Hoxa1 is required for the retinoic acid–induced differentiation of embryonic stem cells into neurons

The ability of embryonic stem (ES) cells to differentiate into different cell fates has been extensively evaluated, and several protocols exist for the generation of various types of cells from mouse and human ES cells. We used a differentiation protocol that involves embryoid body formation and all-trans-retinoic acid (RA, 5 μM) treatment (EB/5 μM RA) to test the ability of Hoxa1 null ES cells to adopt a neuronal fate. Hoxa1−/− ES cells, when treated in this EB/5 μM RA protocol, failed to differentiate along a neural lineage; Hoxa1−/− ES cells express severalfold lower levels of many neuronal differentiation markers, including nestin, β-tubulin III, and MAP2, and conversely, higher levels of endodermal differentiation markers (i.e., Sox17, Col4a1) than wild type (Wt) cells. Reintroduction of exogenous Hoxa1, under the control of the metallothionein I promoter, into Hoxa1−/− ES cells restored their capacity to generate neurons. Moreover, overexpression of Sox17, a gene that regulates endodermal differentiation, in Wt ES cells resulted in endodermal differentiation and in a complete abolition of β-tubulin III expression. Thus, Hoxa1 activity is essential for the neuronal differentiation of ES cells in the presence of all-trans-RA, and Hoxa1 may promote neural differentiation by inhibiting Sox17 expression.

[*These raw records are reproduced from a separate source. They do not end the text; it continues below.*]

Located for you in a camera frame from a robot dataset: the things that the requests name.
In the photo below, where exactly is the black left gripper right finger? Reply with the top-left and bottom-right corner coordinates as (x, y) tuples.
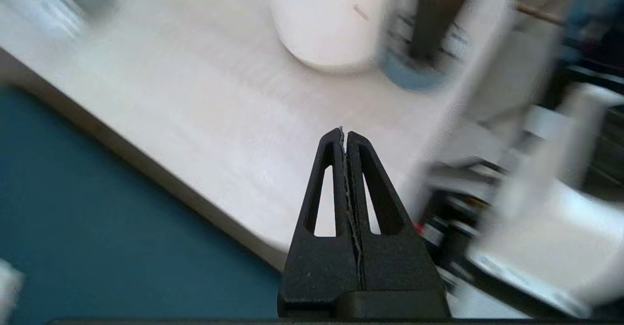
(345, 131), (451, 318)

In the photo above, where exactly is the white black robot base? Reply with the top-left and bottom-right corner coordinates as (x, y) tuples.
(417, 72), (624, 322)

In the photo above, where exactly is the large grey perforated drip tray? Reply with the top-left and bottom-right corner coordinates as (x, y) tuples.
(379, 11), (471, 93)

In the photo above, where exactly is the clear plastic bottle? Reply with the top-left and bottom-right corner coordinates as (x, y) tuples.
(0, 0), (83, 40)

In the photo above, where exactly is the crumpled white tissue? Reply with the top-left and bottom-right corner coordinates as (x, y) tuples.
(0, 259), (24, 318)

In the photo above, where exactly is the teal upholstered bench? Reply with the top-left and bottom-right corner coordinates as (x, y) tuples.
(0, 84), (286, 325)

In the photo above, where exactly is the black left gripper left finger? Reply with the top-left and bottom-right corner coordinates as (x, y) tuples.
(278, 128), (364, 318)

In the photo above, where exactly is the large dispenser with dark tea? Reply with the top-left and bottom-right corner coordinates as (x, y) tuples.
(266, 0), (393, 72)

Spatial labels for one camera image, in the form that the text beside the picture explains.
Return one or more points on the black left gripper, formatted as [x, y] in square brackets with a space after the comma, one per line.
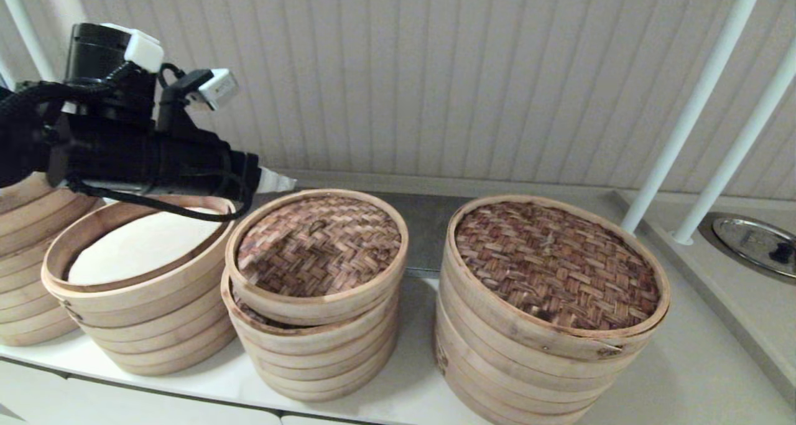
[155, 160]

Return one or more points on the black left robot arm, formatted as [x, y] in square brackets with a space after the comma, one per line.
[25, 132]

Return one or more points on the white paper sheet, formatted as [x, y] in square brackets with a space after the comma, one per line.
[137, 247]

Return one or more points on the square metal lid with knob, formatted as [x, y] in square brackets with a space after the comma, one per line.
[429, 232]

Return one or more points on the second-left bamboo steamer stack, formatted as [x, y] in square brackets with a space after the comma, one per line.
[155, 331]

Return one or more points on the small bamboo steamer stack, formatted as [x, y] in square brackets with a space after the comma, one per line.
[323, 381]

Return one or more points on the large right bamboo steamer stack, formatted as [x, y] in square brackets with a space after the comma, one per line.
[553, 266]

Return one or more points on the large bamboo steamer stack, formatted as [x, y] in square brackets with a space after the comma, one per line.
[510, 387]
[553, 266]

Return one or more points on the round stainless steel pot lid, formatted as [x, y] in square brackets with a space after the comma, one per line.
[746, 241]

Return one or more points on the white cabinet front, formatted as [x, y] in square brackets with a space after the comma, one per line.
[124, 406]

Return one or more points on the thin white metal pole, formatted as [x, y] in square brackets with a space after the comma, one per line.
[25, 27]
[690, 107]
[734, 154]

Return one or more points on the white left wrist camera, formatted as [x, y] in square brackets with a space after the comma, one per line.
[217, 88]

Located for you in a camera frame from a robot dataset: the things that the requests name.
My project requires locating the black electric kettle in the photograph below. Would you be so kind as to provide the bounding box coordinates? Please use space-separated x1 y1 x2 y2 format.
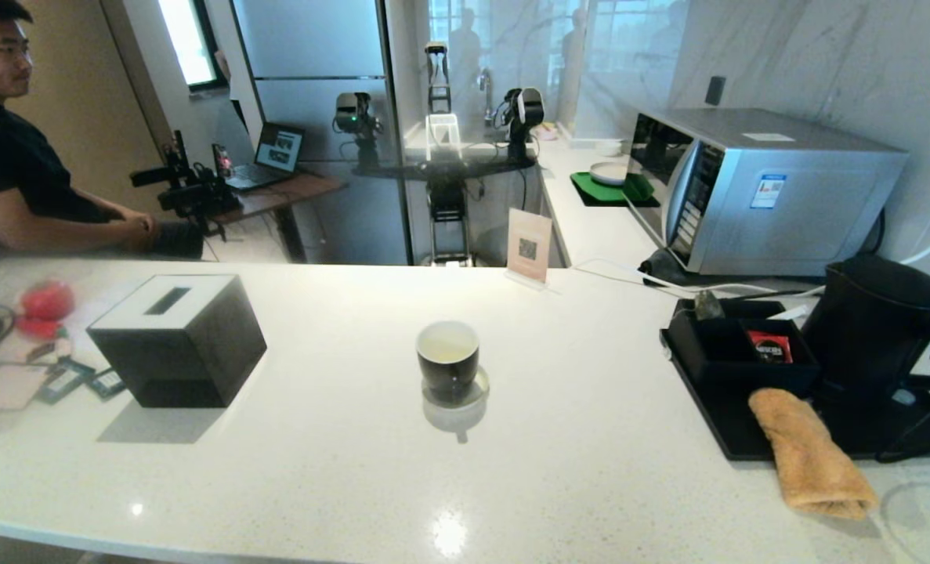
800 255 930 408

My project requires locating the orange folded towel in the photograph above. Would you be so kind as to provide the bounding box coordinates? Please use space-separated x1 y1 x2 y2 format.
749 388 879 521

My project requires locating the red coffee sachet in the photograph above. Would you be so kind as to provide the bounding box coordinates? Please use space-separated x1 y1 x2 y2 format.
747 331 794 364

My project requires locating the silver microwave oven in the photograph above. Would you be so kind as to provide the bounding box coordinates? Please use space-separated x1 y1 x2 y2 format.
625 108 910 278

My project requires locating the black sachet organizer box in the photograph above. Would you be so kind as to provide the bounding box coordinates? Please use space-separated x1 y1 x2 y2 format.
666 300 822 396

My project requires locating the black serving tray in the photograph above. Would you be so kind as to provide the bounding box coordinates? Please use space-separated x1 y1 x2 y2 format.
659 302 930 463

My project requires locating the white bowl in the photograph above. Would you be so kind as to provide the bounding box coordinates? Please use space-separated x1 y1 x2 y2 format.
588 161 630 187

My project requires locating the green tray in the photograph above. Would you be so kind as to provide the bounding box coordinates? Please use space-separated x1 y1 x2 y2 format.
570 172 660 209

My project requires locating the beige QR code sign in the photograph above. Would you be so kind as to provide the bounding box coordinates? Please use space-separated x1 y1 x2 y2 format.
504 208 553 292

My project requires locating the round glass coaster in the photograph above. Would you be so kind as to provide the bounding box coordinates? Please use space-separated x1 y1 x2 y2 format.
422 368 490 410

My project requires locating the black cup white inside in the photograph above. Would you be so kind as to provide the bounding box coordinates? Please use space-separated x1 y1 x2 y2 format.
416 320 481 406

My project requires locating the background robot torso column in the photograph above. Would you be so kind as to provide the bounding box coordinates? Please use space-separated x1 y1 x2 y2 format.
424 41 469 266

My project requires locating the metal faucet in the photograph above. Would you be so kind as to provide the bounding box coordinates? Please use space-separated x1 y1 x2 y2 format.
476 67 498 128

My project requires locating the dark curved tabletop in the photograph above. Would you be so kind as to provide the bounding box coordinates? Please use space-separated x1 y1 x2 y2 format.
353 155 540 183

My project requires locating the wooden desk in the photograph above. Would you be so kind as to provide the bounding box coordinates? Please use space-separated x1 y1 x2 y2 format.
212 174 349 265

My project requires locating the open laptop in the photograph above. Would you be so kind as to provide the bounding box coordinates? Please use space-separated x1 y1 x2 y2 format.
226 124 306 193

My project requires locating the frosted glass partition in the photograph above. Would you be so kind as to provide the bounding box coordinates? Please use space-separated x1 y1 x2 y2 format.
230 0 414 267

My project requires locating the black tissue box white top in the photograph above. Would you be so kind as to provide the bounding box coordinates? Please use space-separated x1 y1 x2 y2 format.
87 274 268 410

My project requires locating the black teleoperation rig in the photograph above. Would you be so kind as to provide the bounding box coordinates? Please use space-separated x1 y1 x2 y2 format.
130 131 244 238

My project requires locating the dark green card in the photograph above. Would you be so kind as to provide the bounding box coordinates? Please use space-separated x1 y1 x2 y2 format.
87 367 128 400
36 362 83 405

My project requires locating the red round object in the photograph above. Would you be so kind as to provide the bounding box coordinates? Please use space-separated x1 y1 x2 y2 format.
20 280 75 322

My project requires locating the light brown wooden door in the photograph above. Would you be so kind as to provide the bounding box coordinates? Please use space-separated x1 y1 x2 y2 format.
10 0 169 236

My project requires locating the red chili toy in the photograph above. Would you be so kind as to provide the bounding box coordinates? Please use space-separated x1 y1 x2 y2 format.
16 316 64 340

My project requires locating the pink pad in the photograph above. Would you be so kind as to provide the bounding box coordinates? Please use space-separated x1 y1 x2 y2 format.
0 363 46 414

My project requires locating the person black t-shirt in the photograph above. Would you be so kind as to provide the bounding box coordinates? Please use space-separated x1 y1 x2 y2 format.
0 0 205 261

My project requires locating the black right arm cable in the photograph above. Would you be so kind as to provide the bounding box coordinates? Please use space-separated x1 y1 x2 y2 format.
876 382 930 463

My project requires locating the window with dark frame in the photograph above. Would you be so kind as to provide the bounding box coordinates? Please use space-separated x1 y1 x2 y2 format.
157 0 229 96

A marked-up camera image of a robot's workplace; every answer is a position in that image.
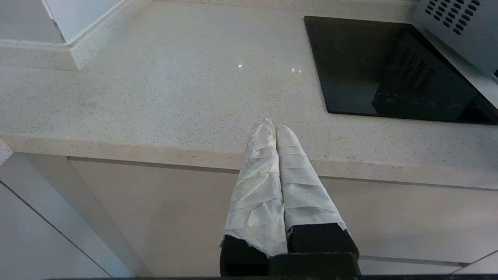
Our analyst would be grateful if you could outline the white low drawer front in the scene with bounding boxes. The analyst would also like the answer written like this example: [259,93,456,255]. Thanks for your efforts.
[358,251,498,275]

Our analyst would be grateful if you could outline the white cabinet corner panel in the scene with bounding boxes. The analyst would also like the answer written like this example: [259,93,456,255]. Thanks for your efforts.
[0,153,151,277]

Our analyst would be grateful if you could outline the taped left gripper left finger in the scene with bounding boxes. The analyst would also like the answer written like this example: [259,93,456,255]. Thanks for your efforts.
[220,119,288,277]

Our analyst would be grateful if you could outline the silver black microwave oven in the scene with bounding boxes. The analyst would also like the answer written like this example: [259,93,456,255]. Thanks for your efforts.
[412,0,498,107]

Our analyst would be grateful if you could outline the white cabinet door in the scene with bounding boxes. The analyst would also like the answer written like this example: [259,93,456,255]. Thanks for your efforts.
[0,182,111,277]

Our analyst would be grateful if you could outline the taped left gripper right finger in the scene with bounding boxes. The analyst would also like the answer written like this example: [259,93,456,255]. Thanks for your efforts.
[275,124,359,254]

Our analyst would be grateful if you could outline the black glass induction cooktop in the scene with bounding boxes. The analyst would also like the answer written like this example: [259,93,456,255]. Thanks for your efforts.
[304,16,498,126]

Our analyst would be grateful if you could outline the white wide cabinet front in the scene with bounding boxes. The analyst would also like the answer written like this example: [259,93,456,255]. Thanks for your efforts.
[69,157,498,269]

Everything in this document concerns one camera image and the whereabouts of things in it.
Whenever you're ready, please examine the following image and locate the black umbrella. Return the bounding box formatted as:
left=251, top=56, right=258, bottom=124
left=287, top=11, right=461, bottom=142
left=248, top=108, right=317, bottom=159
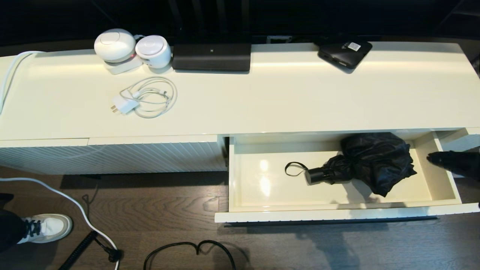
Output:
left=284, top=132, right=417, bottom=198

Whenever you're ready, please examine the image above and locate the white cabinet drawer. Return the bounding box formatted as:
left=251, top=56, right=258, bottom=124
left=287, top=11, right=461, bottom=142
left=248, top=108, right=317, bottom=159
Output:
left=214, top=129, right=480, bottom=224

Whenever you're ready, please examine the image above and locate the white ribbed tv cabinet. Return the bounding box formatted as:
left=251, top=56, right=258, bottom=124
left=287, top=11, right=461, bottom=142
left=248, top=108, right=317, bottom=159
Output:
left=0, top=42, right=480, bottom=176

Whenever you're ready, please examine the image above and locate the black set-top box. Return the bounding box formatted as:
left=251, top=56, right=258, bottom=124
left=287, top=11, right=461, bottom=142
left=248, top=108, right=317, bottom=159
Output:
left=318, top=40, right=373, bottom=70

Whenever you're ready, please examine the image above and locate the black rectangular speaker bar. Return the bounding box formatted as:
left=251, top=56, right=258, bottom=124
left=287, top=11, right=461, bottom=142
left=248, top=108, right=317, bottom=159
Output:
left=172, top=43, right=252, bottom=72

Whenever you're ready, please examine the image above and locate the small white round device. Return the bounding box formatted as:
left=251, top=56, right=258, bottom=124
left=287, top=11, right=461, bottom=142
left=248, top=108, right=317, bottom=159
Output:
left=135, top=35, right=172, bottom=69

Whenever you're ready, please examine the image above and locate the white charger plug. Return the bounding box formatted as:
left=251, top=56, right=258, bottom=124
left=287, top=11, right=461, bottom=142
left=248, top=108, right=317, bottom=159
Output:
left=110, top=95, right=139, bottom=115

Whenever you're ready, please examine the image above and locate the white flat box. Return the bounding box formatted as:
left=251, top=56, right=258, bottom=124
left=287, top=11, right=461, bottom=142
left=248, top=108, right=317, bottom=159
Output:
left=104, top=57, right=143, bottom=75

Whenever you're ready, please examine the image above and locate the large white round device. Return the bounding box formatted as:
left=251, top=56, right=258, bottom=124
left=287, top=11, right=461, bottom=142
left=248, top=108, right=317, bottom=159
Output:
left=94, top=28, right=136, bottom=63

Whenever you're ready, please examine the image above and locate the white sneaker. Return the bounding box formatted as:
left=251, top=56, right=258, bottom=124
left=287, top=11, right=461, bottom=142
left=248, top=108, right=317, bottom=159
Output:
left=17, top=214, right=74, bottom=244

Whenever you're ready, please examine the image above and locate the black trouser leg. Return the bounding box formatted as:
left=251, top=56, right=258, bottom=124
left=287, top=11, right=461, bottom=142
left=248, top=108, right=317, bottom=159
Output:
left=0, top=193, right=29, bottom=252

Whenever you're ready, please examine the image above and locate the white coiled charger cable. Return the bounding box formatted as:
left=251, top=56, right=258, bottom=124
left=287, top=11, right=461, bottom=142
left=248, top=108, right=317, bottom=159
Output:
left=120, top=76, right=177, bottom=119

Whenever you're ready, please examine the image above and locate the black looped cable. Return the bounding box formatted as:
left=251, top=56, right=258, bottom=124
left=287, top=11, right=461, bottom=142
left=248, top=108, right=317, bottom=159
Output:
left=143, top=240, right=237, bottom=270

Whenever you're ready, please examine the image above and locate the white power cable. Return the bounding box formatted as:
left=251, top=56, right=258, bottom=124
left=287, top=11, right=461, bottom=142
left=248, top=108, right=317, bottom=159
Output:
left=0, top=177, right=120, bottom=270

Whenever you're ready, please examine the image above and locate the black coiled cable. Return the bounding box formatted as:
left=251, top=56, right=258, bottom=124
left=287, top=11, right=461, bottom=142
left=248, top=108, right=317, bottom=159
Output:
left=56, top=230, right=124, bottom=270

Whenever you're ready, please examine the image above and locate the thick white cable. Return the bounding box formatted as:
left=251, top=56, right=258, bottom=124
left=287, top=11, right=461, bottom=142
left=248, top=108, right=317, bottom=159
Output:
left=0, top=51, right=45, bottom=114

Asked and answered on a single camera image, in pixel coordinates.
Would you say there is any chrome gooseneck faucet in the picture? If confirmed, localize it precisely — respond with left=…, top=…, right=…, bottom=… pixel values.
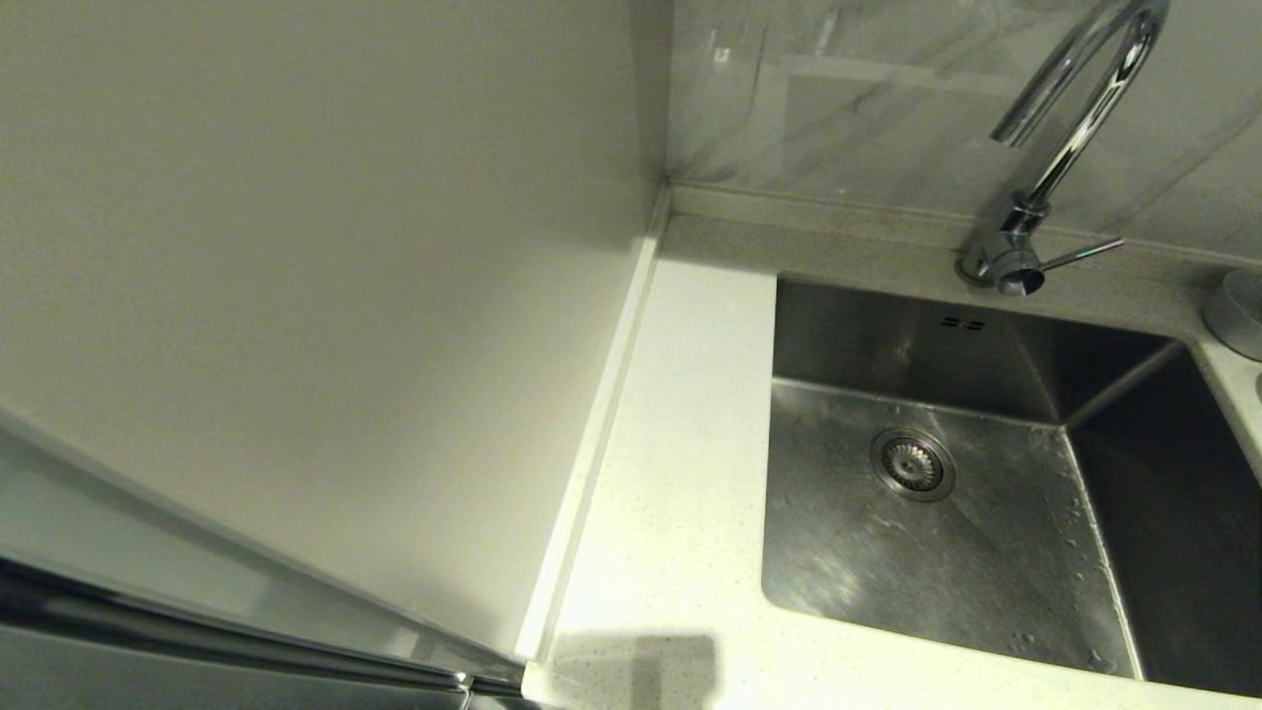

Pharmacological manipulation of Hoxa1 levels may provide a method for promoting neuronal differentiation for therapeutic uses. Furthermore, because mutations in the Hoxa1 gene can cause autism spectrum disorder in humans, these data also provide important mechanistic insights into the early developmental processes that may result in this disorder. © 2008 Wiley-Liss, Inc.